*Given data*:
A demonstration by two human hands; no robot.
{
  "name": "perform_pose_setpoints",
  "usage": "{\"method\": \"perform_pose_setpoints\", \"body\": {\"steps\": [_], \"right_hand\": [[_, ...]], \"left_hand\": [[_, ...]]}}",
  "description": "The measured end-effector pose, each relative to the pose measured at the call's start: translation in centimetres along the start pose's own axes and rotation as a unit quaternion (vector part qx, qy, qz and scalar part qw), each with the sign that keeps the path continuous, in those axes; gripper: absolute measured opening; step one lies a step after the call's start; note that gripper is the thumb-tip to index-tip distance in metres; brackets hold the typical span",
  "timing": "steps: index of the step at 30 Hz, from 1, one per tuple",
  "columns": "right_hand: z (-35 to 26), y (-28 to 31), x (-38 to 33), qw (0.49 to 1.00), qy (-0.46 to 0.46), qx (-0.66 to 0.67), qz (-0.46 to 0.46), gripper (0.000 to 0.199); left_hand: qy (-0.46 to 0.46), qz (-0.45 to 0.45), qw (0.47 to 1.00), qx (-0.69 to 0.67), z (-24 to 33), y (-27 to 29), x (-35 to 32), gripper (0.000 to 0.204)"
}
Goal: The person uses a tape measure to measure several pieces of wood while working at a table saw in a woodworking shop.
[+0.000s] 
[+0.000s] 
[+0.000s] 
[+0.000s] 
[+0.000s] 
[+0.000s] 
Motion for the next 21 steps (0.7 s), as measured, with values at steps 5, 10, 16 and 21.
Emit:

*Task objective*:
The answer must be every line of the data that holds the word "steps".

*Answer for this exercise*:
  "usage": "{\"method\": \"perform_pose_setpoints\", \"body\": {\"steps\": [_], \"right_hand\": [[_, ...]], \"left_hand\": [[_, ...]]}}",
  "timing": "steps: index of the step at 30 Hz, from 1, one per tuple",
Motion for the next 21 steps (0.7 s), as measured, with values at steps 5, 10, 16 and 21.

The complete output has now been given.